Personal information
- Born: December 20, 1907 Tuscaloosa, Alabama, U.S.
- Died: March 15, 1984 (aged 76) Tuscaloosa, Alabama, U.S.

Career information
- High school: Tuscaloosa
- College: Alabama (1928–1930)

Awards and highlights
- National champion (1930); Second-team All-American (1930); All-Southern (1930);

= John Suther =

American football player (1907–1984)

John Henry "Flash" Suther (December 20, 1907 – March 15, 1984) was a college football player.

==Early life==
He attended Tuscaloosa High School where he was "one of the finest running backs ever in Alabama prep circles" and selected to the All-Southern high school team of the Orlando Sentinel.

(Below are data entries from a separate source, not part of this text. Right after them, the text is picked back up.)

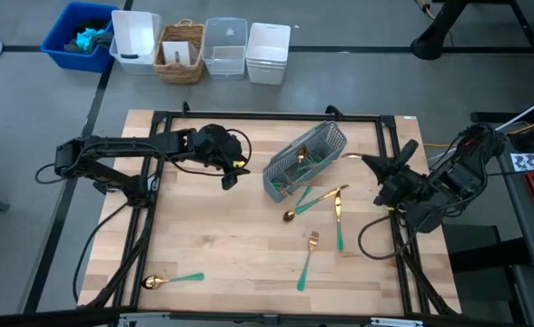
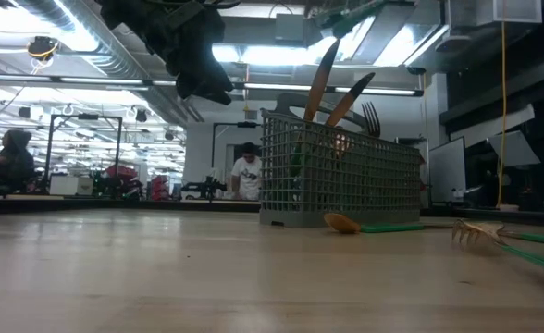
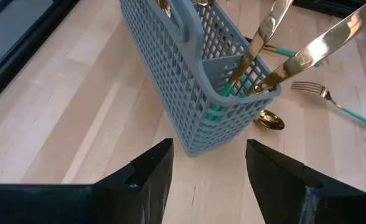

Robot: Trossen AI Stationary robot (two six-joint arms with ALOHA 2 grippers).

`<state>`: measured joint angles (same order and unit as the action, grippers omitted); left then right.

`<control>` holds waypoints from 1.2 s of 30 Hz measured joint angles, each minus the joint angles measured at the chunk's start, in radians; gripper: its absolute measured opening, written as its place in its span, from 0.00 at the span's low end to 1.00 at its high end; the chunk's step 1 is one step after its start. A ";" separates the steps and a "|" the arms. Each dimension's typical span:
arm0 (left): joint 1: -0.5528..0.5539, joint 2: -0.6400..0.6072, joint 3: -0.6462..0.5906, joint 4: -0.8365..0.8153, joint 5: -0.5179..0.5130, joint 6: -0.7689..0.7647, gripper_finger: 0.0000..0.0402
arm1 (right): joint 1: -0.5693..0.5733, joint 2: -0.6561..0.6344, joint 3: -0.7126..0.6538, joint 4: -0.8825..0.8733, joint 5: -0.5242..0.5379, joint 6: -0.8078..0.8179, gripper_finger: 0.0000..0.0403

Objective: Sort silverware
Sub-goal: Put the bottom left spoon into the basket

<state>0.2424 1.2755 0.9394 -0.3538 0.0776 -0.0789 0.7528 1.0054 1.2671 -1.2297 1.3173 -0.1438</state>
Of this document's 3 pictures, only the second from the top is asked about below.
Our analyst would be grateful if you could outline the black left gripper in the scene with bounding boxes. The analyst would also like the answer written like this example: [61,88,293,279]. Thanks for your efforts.
[98,0,235,105]

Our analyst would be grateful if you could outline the white ceiling unit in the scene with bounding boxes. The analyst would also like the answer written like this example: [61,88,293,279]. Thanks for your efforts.
[447,0,544,29]

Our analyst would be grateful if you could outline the red object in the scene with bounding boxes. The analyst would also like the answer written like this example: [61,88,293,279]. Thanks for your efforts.
[149,174,172,202]

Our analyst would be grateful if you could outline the white box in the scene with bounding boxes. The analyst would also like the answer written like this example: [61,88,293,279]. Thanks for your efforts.
[48,175,94,197]

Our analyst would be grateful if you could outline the black ceiling camera dome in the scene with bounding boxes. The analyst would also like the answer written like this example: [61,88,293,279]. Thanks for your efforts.
[26,35,60,62]

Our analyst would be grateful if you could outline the grey mesh cutlery caddy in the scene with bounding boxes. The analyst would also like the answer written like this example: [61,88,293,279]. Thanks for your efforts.
[258,92,422,228]

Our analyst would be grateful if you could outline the white tilted panel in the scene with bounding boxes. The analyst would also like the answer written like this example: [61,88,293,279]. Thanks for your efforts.
[487,130,542,168]

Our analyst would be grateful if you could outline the person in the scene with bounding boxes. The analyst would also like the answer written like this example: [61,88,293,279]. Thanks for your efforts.
[229,142,264,201]
[0,129,36,193]

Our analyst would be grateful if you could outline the wooden utensils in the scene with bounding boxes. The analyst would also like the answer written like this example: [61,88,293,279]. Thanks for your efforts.
[302,39,341,124]

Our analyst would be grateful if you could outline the black stand frame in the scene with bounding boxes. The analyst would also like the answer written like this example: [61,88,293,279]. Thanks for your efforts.
[210,120,264,156]
[43,114,124,191]

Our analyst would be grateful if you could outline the yellow hanging cable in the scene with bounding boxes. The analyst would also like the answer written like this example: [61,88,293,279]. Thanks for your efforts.
[496,20,509,208]

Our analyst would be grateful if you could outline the black aluminium table frame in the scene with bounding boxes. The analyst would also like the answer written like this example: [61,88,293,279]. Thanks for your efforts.
[0,196,544,228]

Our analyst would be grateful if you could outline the white board panel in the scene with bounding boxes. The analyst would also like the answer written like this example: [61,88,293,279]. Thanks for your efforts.
[427,136,467,204]

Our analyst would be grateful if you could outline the grey ceiling box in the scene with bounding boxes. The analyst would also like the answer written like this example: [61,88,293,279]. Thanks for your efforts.
[274,12,307,46]

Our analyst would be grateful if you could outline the gold spoon green handle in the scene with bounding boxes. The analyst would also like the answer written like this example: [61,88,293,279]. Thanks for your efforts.
[330,131,352,158]
[322,212,362,235]

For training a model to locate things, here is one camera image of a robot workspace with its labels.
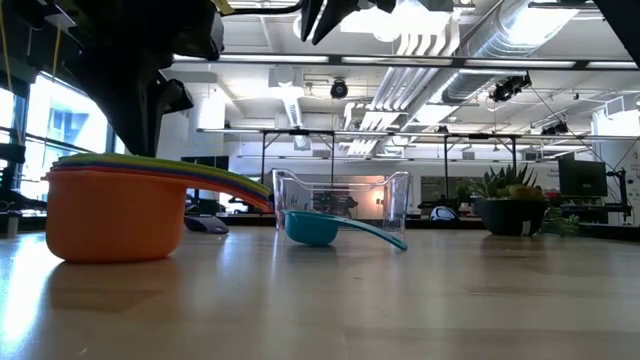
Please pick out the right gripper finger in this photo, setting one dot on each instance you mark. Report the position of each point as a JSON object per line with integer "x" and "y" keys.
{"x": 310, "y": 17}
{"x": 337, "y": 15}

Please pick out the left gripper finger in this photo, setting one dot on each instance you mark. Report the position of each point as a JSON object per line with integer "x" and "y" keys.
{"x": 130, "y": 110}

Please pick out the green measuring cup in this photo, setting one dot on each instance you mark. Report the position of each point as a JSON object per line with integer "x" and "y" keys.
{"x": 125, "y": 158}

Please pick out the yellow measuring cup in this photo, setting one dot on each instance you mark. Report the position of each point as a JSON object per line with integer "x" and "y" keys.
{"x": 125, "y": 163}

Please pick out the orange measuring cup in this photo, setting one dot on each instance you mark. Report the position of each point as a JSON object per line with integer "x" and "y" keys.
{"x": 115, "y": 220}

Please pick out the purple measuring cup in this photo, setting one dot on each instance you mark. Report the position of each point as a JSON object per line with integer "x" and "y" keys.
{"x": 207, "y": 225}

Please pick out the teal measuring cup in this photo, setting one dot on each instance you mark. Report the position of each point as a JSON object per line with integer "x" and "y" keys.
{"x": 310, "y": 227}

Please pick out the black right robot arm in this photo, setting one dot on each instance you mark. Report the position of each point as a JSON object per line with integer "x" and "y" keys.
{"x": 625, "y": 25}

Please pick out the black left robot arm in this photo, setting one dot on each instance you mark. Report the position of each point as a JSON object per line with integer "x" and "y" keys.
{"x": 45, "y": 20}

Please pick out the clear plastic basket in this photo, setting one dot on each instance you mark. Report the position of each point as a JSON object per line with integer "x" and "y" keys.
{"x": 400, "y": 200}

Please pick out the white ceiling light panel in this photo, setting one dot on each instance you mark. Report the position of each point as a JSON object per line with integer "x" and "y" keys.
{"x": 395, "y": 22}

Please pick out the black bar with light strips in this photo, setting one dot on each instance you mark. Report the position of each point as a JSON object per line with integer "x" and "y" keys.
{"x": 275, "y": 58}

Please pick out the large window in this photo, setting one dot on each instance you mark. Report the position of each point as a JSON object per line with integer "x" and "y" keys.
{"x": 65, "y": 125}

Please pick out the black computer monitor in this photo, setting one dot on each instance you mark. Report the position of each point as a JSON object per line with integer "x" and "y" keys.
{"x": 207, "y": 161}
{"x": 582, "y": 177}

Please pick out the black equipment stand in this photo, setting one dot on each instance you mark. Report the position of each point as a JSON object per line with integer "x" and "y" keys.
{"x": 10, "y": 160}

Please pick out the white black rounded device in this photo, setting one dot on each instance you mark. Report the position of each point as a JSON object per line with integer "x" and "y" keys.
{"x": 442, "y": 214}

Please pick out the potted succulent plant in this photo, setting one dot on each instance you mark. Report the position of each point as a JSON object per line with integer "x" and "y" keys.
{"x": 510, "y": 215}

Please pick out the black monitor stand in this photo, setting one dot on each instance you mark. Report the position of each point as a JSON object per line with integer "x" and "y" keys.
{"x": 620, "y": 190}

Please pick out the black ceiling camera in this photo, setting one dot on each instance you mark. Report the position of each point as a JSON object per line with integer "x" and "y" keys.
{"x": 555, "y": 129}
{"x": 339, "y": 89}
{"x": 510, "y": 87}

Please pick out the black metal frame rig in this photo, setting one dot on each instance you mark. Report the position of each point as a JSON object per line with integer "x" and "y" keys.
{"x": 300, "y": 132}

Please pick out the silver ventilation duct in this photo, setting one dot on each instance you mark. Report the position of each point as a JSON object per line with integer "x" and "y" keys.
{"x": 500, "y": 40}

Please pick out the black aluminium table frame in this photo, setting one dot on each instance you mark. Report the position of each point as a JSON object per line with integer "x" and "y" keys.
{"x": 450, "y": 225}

He joined the Alabama national guard as a senior in high school, serving for 38 years.

==University of Alabama==

===Football===
Suther was a prominent halfback for the Alabama Crimson Tide of the University of Alabama from 1928 to 1930.

====1930====
Suther was a member of its national champion 1930 team, selected All-Southern and All-American. Coach Wallace Wade was under fire after lackluster seasons in 1928 and 1929, which included narrow losses to Robert Neyland's Tennessee Volunteers. Wade submitted his resignation on April 30, with the caveat that he coach next season. Suther described the feeling before the Tennessee game that year, which Alabama won 18-6. "Coach Wade was boiling mad. He was like a blood-thirsty drill sergeant anyway, and those critics made him more fiery ... He challenged us to help him shut up the loudmouths that were making his life miserable."

==Baseball==
Suther was the manager of the 1935 Hopkinsville Hoppers.